WORK ORDER:
Faithfully repeat all of the records, as they are written below.

DATA FOR PROCESSING:
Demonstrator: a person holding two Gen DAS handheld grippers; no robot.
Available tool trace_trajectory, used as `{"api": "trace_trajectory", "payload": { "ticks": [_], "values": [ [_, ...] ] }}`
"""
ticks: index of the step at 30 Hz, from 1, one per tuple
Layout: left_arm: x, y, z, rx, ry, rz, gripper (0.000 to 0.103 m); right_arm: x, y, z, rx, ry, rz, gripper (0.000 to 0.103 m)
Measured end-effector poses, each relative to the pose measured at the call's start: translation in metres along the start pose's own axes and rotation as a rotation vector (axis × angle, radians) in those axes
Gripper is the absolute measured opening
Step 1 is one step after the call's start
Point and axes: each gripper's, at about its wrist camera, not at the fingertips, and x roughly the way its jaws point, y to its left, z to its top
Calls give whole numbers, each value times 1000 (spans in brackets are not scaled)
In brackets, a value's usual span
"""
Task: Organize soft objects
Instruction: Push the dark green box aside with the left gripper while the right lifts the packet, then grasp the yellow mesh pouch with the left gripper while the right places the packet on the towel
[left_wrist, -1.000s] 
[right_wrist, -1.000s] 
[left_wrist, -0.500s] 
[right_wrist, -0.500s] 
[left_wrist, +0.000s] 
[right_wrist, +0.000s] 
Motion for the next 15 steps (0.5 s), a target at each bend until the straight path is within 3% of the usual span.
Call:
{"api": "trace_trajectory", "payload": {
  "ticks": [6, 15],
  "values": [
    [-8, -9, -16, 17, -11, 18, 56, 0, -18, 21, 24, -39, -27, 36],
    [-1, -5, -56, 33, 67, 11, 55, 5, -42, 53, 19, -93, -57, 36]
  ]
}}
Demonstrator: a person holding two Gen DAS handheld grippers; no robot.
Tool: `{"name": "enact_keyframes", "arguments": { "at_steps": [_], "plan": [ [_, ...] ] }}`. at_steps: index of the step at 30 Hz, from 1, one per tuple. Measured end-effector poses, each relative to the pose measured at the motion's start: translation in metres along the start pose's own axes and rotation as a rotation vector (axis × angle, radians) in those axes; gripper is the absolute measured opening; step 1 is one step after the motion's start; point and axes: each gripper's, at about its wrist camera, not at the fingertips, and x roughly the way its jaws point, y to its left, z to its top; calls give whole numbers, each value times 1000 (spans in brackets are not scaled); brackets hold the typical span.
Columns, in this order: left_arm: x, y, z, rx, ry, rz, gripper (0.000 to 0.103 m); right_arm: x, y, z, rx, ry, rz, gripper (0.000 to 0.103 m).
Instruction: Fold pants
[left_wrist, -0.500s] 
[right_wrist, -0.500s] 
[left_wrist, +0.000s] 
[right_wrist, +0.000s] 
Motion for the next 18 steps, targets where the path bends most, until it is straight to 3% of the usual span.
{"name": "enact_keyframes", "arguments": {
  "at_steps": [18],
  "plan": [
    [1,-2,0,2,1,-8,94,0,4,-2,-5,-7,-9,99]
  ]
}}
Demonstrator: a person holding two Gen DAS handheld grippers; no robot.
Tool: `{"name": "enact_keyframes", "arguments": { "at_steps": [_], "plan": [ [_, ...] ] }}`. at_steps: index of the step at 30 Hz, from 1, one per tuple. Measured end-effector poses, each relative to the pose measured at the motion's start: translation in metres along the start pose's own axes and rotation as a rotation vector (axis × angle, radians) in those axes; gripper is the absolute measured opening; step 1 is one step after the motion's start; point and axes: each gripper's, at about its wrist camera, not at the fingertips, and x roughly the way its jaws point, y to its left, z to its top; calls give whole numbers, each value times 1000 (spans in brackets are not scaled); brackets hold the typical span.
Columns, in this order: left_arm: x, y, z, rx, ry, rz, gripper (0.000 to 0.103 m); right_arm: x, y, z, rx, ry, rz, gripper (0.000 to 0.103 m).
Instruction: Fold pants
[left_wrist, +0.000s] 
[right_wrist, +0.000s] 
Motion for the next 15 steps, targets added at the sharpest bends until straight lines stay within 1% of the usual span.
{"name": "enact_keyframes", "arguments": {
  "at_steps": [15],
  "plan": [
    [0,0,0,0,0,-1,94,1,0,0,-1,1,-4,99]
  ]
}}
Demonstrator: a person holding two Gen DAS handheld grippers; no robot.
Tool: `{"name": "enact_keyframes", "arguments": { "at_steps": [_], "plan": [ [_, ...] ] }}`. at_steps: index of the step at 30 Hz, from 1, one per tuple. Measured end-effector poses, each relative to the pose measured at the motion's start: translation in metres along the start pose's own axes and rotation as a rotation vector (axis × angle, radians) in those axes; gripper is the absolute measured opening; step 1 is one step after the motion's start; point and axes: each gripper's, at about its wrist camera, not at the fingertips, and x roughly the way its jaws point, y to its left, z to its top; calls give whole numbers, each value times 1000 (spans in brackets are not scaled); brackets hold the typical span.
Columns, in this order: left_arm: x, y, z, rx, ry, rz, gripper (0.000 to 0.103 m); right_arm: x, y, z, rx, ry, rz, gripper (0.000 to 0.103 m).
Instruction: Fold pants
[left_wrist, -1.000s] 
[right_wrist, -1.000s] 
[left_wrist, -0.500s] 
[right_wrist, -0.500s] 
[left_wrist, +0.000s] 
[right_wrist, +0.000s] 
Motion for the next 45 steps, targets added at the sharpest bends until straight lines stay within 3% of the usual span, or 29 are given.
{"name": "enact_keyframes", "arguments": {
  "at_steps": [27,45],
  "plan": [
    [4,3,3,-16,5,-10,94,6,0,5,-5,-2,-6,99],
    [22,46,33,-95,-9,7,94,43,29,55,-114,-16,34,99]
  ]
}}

EXERCISE OUTPUT:
Demonstrator: a person holding two Gen DAS handheld grippers; no robot.
Available tool trace_trajectory, used as `{"api": "trace_trajectory", "payload": { "ticks": [_], "values": [ [_, ...] ] }}`
"""
ticks: index of the step at 30 Hz, from 1, one per tuple
Layout: left_arm: x, y, z, rx, ry, rz, gripper (0.000 to 0.103 m); right_arm: x, y, z, rx, ry, rz, gripper (0.000 to 0.103 m)
Measured end-effector poses, each relative to the pose measured at the call's start: translation in metres along the start pose's own axes and rotation as a rotation vector (axis × angle, radians) in those axes
Gripper is the absolute measured opening
Step 1 is one step after the call's start
Point and axes: each gripper's, at about its wrist camera, not at the fingertips, and x roughly the way its jaws point, y to its left, z to its top
Calls give whole numbers, each value times 1000 (spans in brackets are not scaled)
In brackets, a value's usual span
"""
Task: Organize soft objects
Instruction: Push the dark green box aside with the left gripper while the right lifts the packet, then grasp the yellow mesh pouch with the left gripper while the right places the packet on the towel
[left_wrist, -1.000s] 
[right_wrist, -1.000s] 
[left_wrist, -0.500s] 
[right_wrist, -0.500s] 
[left_wrist, +0.000s] 
[right_wrist, +0.000s] 
Motion for the next 15 steps (0.5 s), a target at each bend until the straight path is within 3% of the usual span.
Call:
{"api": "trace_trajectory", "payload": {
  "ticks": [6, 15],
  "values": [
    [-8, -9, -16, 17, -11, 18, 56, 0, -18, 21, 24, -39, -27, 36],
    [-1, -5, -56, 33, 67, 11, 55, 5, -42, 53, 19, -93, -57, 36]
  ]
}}
Demonstrator: a person holding two Gen DAS handheld grippers; no robot.
Tool: `{"name": "enact_keyframes", "arguments": { "at_steps": [_], "plan": [ [_, ...] ] }}`. at_steps: index of the step at 30 Hz, from 1, one per tuple. Measured end-effector poses, each relative to the pose measured at the motion's start: translation in metres along the start pose's own axes and rotation as a rotation vector (axis × angle, radians) in those axes; gripper is the absolute measured opening; step 1 is one step after the motion's start; point and axes: each gripper's, at about its wrist camera, not at the fingertips, and x roughly the way its jaws point, y to its left, z to its top; calls give whole numbers, each value times 1000 (spans in brackets are not scaled); brackets hold the typical span.
Columns, in this order: left_arm: x, y, z, rx, ry, rz, gripper (0.000 to 0.103 m); right_arm: x, y, z, rx, ry, rz, gripper (0.000 to 0.103 m).
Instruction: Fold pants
[left_wrist, -0.500s] 
[right_wrist, -0.500s] 
[left_wrist, +0.000s] 
[right_wrist, +0.000s] 
Motion for the next 18 steps, targets where the path bends most, until it is straight to 3% of the usual span.
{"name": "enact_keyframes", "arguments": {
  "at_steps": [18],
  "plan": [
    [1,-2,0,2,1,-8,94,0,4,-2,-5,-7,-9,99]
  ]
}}
Demonstrator: a person holding two Gen DAS handheld grippers; no robot.
Tool: `{"name": "enact_keyframes", "arguments": { "at_steps": [_], "plan": [ [_, ...] ] }}`. at_steps: index of the step at 30 Hz, from 1, one per tuple. Measured end-effector poses, each relative to the pose measured at the motion's start: translation in metres along the start pose's own axes and rotation as a rotation vector (axis × angle, radians) in those axes; gripper is the absolute measured opening; step 1 is one step after the motion's start; point and axes: each gripper's, at about its wrist camera, not at the fingertips, and x roughly the way its jaws point, y to its left, z to its top; calls give whole numbers, each value times 1000 (spans in brackets are not scaled); brackets hold the typical span.
Columns, in this order: left_arm: x, y, z, rx, ry, rz, gripper (0.000 to 0.103 m); right_arm: x, y, z, rx, ry, rz, gripper (0.000 to 0.103 m).
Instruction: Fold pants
[left_wrist, +0.000s] 
[right_wrist, +0.000s] 
Motion for the next 15 steps, targets added at the sharpest bends until straight lines stay within 1% of the usual span.
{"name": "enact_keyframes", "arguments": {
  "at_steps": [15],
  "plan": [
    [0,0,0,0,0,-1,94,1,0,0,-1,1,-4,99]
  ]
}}
Demonstrator: a person holding two Gen DAS handheld grippers; no robot.
Tool: `{"name": "enact_keyframes", "arguments": { "at_steps": [_], "plan": [ [_, ...] ] }}`. at_steps: index of the step at 30 Hz, from 1, one per tuple. Measured end-effector poses, each relative to the pose measured at the motion's start: translation in metres along the start pose's own axes and rotation as a rotation vector (axis × angle, radians) in those axes; gripper is the absolute measured opening; step 1 is one step after the motion's start; point and axes: each gripper's, at about its wrist camera, not at the fingertips, and x roughly the way its jaws point, y to its left, z to its top; calls give whole numbers, each value times 1000 (spans in brackets are not scaled); brackets hold the typical span.
Columns, in this order: left_arm: x, y, z, rx, ry, rz, gripper (0.000 to 0.103 m); right_arm: x, y, z, rx, ry, rz, gripper (0.000 to 0.103 m).
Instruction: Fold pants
[left_wrist, -1.000s] 
[right_wrist, -1.000s] 
[left_wrist, -0.500s] 
[right_wrist, -0.500s] 
[left_wrist, +0.000s] 
[right_wrist, +0.000s] 
Motion for the next 45 steps, targets added at the sharpest bends until straight lines stay within 3% of the usual span, or 29 are given.
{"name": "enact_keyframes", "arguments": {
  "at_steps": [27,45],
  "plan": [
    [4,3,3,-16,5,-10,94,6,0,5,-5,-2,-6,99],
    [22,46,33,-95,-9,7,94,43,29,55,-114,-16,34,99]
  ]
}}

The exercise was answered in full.